4. An oscillator having a resonance circuit connected to an amplifying circuit,

wherein said amplifying circuit comprises an element having a frequency characteristic, thereby decreasing power amplification of said amplifying circuit by at least 3 dB in a frequency band lower than about 0.5 times an oscillating frequency f0 or higher than about 2f0, as compared to the power amplification of said amplifying circuit at the oscillating frequency f0, and

wherein at least one of said resonance circuit and said amplifying circuit is comprised in an MMIC.

5. An oscillator according to

claim 4, further comprising a peripheral circuit, wherein at least one of said resonance circuit, said amplifying circuit, and said peripheral circuit is comprised in an MMIC.

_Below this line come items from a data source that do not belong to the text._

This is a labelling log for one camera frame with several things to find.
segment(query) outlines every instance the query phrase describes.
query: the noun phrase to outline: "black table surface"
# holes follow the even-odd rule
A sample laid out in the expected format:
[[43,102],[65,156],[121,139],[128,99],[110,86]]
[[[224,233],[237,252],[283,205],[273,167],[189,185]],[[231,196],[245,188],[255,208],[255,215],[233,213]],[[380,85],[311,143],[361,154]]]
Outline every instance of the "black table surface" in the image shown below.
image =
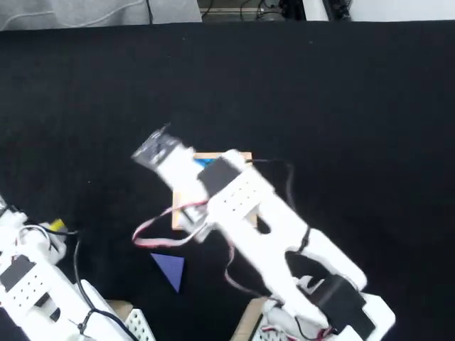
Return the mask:
[[[130,156],[171,122],[199,151],[289,159],[301,216],[396,313],[385,339],[441,340],[453,296],[454,61],[454,22],[3,32],[0,192],[37,221],[84,229],[82,276],[142,308],[158,341],[228,340],[250,297],[223,280],[223,238],[162,250],[186,258],[174,293],[129,241],[171,193]],[[285,172],[260,167],[280,193]],[[181,237],[169,225],[150,234]],[[73,280],[70,256],[60,267]],[[240,257],[232,275],[261,290]],[[2,317],[0,331],[11,329]]]

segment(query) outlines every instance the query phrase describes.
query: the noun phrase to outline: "blue object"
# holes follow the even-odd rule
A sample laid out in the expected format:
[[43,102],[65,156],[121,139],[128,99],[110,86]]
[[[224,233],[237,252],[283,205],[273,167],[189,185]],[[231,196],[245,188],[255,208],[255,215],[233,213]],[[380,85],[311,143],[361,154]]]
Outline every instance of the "blue object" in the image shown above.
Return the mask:
[[165,254],[151,254],[159,268],[163,271],[163,274],[168,279],[169,283],[176,289],[178,293],[180,291],[180,283],[182,280],[183,264],[185,259],[177,256],[167,256]]
[[210,162],[213,161],[212,158],[195,158],[194,161],[199,163],[202,167],[206,167]]

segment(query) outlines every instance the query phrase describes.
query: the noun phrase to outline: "black cable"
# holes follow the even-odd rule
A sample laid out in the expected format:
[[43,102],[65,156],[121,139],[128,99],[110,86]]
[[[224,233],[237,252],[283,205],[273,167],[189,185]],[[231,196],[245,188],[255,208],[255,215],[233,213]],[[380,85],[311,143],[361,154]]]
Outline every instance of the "black cable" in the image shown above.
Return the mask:
[[39,225],[42,227],[47,233],[50,234],[56,234],[58,236],[75,236],[79,234],[79,231],[66,231],[66,232],[61,232],[61,231],[53,231],[51,229],[48,229],[47,227],[44,227],[43,225]]
[[151,15],[151,8],[150,8],[150,3],[149,3],[150,0],[145,0],[146,4],[147,4],[147,11],[149,12],[149,21],[150,21],[150,25],[152,24],[152,19],[153,19],[153,16]]
[[215,2],[215,0],[210,0],[210,3],[208,4],[207,10],[202,14],[202,16],[200,16],[201,18],[203,18],[204,16],[206,16],[208,14],[208,12],[210,12],[210,10],[213,7],[213,3],[214,2]]
[[77,328],[79,329],[80,331],[80,334],[83,335],[84,331],[85,331],[85,328],[87,327],[87,324],[88,324],[88,321],[90,319],[90,317],[96,313],[96,314],[100,314],[100,315],[103,315],[107,318],[110,318],[111,320],[113,320],[114,322],[116,322],[116,324],[118,324],[119,327],[121,327],[121,329],[133,340],[133,341],[138,341],[138,339],[134,336],[134,334],[131,332],[131,330],[129,330],[127,328],[127,326],[122,322],[122,320],[120,320],[117,316],[107,312],[107,311],[103,311],[103,310],[99,310],[99,309],[96,309],[95,305],[93,304],[93,302],[90,300],[90,298],[88,297],[87,293],[85,292],[85,289],[82,287],[82,283],[80,281],[80,277],[79,277],[79,268],[78,268],[78,262],[77,262],[77,258],[79,256],[79,248],[80,248],[80,245],[81,245],[81,240],[82,240],[82,237],[79,237],[77,239],[77,243],[76,243],[76,247],[74,249],[74,255],[73,255],[73,268],[74,268],[74,275],[75,275],[75,279],[76,279],[76,285],[77,285],[77,288],[79,289],[82,297],[84,298],[85,302],[87,302],[88,306],[90,307],[90,311],[87,313],[87,315],[85,316],[84,320],[82,323],[80,323],[79,325],[77,325]]
[[242,2],[242,4],[240,5],[240,20],[241,21],[244,21],[243,20],[243,7],[248,4],[251,0],[245,0],[244,2]]
[[286,179],[286,201],[287,204],[290,206],[291,209],[296,211],[296,203],[294,201],[294,195],[292,193],[292,188],[294,185],[294,165],[286,160],[280,159],[280,158],[272,158],[272,159],[266,159],[266,158],[253,158],[250,160],[247,160],[249,162],[253,163],[283,163],[287,167],[287,179]]
[[257,5],[257,9],[256,9],[256,20],[259,19],[259,13],[261,11],[261,6],[262,6],[263,3],[264,3],[264,0],[259,0],[259,3]]
[[307,340],[307,341],[318,341],[318,340],[320,340],[319,337],[313,337],[313,338],[311,338],[311,337],[306,336],[306,335],[304,334],[304,332],[301,331],[301,326],[300,326],[299,319],[298,319],[297,317],[295,317],[294,319],[295,319],[295,321],[297,322],[297,327],[299,327],[300,335],[303,336],[303,338],[304,338],[305,340]]

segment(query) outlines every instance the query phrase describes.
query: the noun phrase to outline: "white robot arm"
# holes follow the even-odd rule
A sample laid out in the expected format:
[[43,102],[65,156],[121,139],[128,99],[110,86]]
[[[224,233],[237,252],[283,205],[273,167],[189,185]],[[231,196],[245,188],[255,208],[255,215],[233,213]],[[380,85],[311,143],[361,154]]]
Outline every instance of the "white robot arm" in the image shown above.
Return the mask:
[[[27,221],[25,213],[0,197],[0,308],[32,341],[130,340],[118,324],[97,313],[80,334],[77,325],[90,307],[78,287],[55,266],[65,256],[65,237],[47,233],[42,227],[49,229],[49,224]],[[115,315],[95,288],[87,281],[81,285],[97,309]],[[133,335],[148,336],[142,341],[154,340],[139,309],[133,309],[126,325]]]
[[[200,208],[185,208],[180,225],[191,233],[204,224],[196,235],[199,242],[210,229],[218,229],[243,254],[272,292],[272,302],[279,301],[279,308],[270,302],[264,307],[270,320],[303,340],[316,339],[327,328],[337,341],[383,338],[395,315],[382,299],[362,293],[367,279],[361,269],[321,231],[310,229],[238,151],[225,152],[205,168],[193,160],[193,153],[160,130],[133,159],[156,172],[186,202],[207,201],[202,213]],[[247,219],[251,213],[269,226],[269,234],[261,234],[251,224]],[[306,288],[307,278],[298,282],[292,276],[286,251],[316,260],[329,276],[317,287]]]

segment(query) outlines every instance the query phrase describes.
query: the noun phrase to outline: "cable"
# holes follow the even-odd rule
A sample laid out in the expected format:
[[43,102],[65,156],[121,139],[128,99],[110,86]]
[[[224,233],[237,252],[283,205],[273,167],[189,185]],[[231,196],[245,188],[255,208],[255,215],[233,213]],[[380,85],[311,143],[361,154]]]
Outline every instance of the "cable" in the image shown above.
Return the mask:
[[84,301],[87,302],[87,305],[89,306],[90,308],[90,311],[87,313],[87,315],[85,316],[84,320],[82,323],[80,323],[79,325],[77,325],[77,328],[79,329],[80,331],[80,334],[83,335],[84,334],[84,331],[85,331],[85,328],[87,328],[87,324],[88,324],[88,321],[90,319],[90,317],[96,313],[96,314],[100,314],[100,315],[103,315],[105,316],[106,318],[109,318],[111,320],[113,320],[116,324],[118,324],[119,327],[121,327],[121,329],[133,340],[133,341],[138,341],[138,339],[134,336],[134,334],[131,332],[131,330],[129,330],[127,328],[127,326],[122,322],[122,320],[120,320],[117,316],[115,316],[114,314],[111,314],[107,311],[103,311],[103,310],[100,310],[100,309],[96,309],[95,305],[93,304],[93,302],[90,300],[90,298],[88,297],[87,293],[85,292],[85,289],[83,288],[82,286],[82,283],[80,281],[80,277],[79,277],[79,268],[78,268],[78,262],[77,262],[77,258],[79,256],[79,248],[80,248],[80,245],[81,245],[81,241],[82,241],[82,237],[79,237],[77,239],[77,243],[76,243],[76,247],[75,247],[75,250],[74,250],[74,255],[73,255],[73,268],[74,268],[74,275],[75,275],[75,279],[76,279],[76,285],[77,285],[77,288],[79,289],[82,297],[84,298]]
[[142,233],[145,229],[150,227],[157,219],[164,217],[172,212],[178,210],[184,210],[188,207],[197,207],[206,204],[207,201],[192,202],[190,204],[182,205],[179,207],[169,207],[165,209],[160,215],[151,218],[140,224],[133,233],[132,241],[138,247],[144,247],[146,249],[154,249],[156,247],[181,247],[182,245],[188,243],[194,236],[196,236],[200,231],[206,228],[206,224],[203,223],[200,227],[195,229],[191,234],[183,239],[168,239],[168,238],[138,238],[139,234]]
[[256,9],[256,20],[259,19],[259,13],[261,11],[261,6],[263,5],[265,1],[264,0],[259,0],[259,3],[257,4],[257,9]]
[[243,7],[248,4],[251,0],[245,0],[244,2],[242,2],[242,4],[240,5],[240,20],[241,21],[244,21],[243,20]]
[[152,24],[153,15],[151,14],[151,8],[150,8],[149,1],[150,0],[145,0],[145,2],[147,4],[147,11],[149,12],[149,21],[150,21],[150,25],[151,25]]
[[297,327],[299,328],[300,335],[307,341],[323,341],[326,337],[328,337],[332,333],[331,328],[328,329],[327,333],[326,333],[327,330],[321,329],[321,330],[319,330],[318,336],[313,337],[313,338],[308,337],[301,331],[299,319],[297,317],[294,317],[294,319],[297,322]]
[[20,241],[19,239],[21,238],[21,232],[25,229],[37,229],[39,232],[44,234],[44,237],[48,240],[48,250],[52,249],[52,242],[50,241],[50,237],[49,237],[49,234],[46,231],[46,229],[43,228],[41,225],[34,225],[34,224],[24,225],[19,229],[19,231],[17,232],[16,246],[18,244],[18,241]]
[[66,231],[66,232],[61,232],[61,231],[53,231],[51,229],[48,229],[47,227],[44,227],[43,225],[39,225],[41,226],[47,233],[50,233],[50,234],[55,234],[57,236],[75,236],[77,234],[79,234],[79,231]]
[[214,2],[215,2],[215,0],[210,0],[210,3],[208,4],[207,10],[202,14],[202,16],[200,16],[201,18],[203,18],[204,16],[206,16],[208,14],[208,12],[210,12],[210,10],[213,7],[213,3]]
[[225,267],[225,280],[231,286],[233,286],[234,288],[236,288],[236,289],[238,289],[240,291],[243,291],[244,293],[247,293],[247,294],[255,296],[255,297],[262,297],[262,295],[260,293],[258,293],[257,291],[254,291],[254,290],[249,289],[249,288],[245,288],[244,286],[242,286],[238,282],[234,281],[234,279],[232,279],[232,277],[230,276],[230,274],[229,274],[229,266],[234,261],[235,248],[234,248],[234,245],[231,242],[229,242],[227,239],[226,239],[226,241],[227,241],[227,244],[229,245],[229,261],[227,262],[226,267]]
[[283,163],[287,167],[287,179],[286,179],[286,201],[287,204],[290,206],[290,208],[294,211],[296,211],[296,203],[294,201],[294,194],[292,193],[292,188],[294,187],[294,165],[286,161],[284,159],[280,158],[271,158],[271,159],[266,159],[266,158],[253,158],[250,160],[247,160],[247,162],[253,162],[253,163]]

6. An oscillator having a resonance circuit connected to an amplifying circuit,

wherein said amplifying circuit comprises an element having a frequency characteristic, thereby decreasing power amplification of said amplifying circuit by at least 3 dB in a frequency band lower than about 0.5 times an oscillating frequency f0 or higher than about 2f0, as compared to the power amplification of said amplifying circuit at the oscillating frequency f0, and

wherein said resonance circuit and said amplifying circuit are integrally formed on a resin substrate or a ceramic substrate.

7. An oscillator according to

claim 6, further comprising a peripheral circuit, wherein said resonance circuit, said amplifying circuit, and said peripheral circuit are integrally formed on a resin substrate or a ceramic substrate.

8. An oscillator according to

claim 1, wherein said amplifying circuit comprises an NPN transistor and said element is provided between an emitter of said NPN transistor and ground.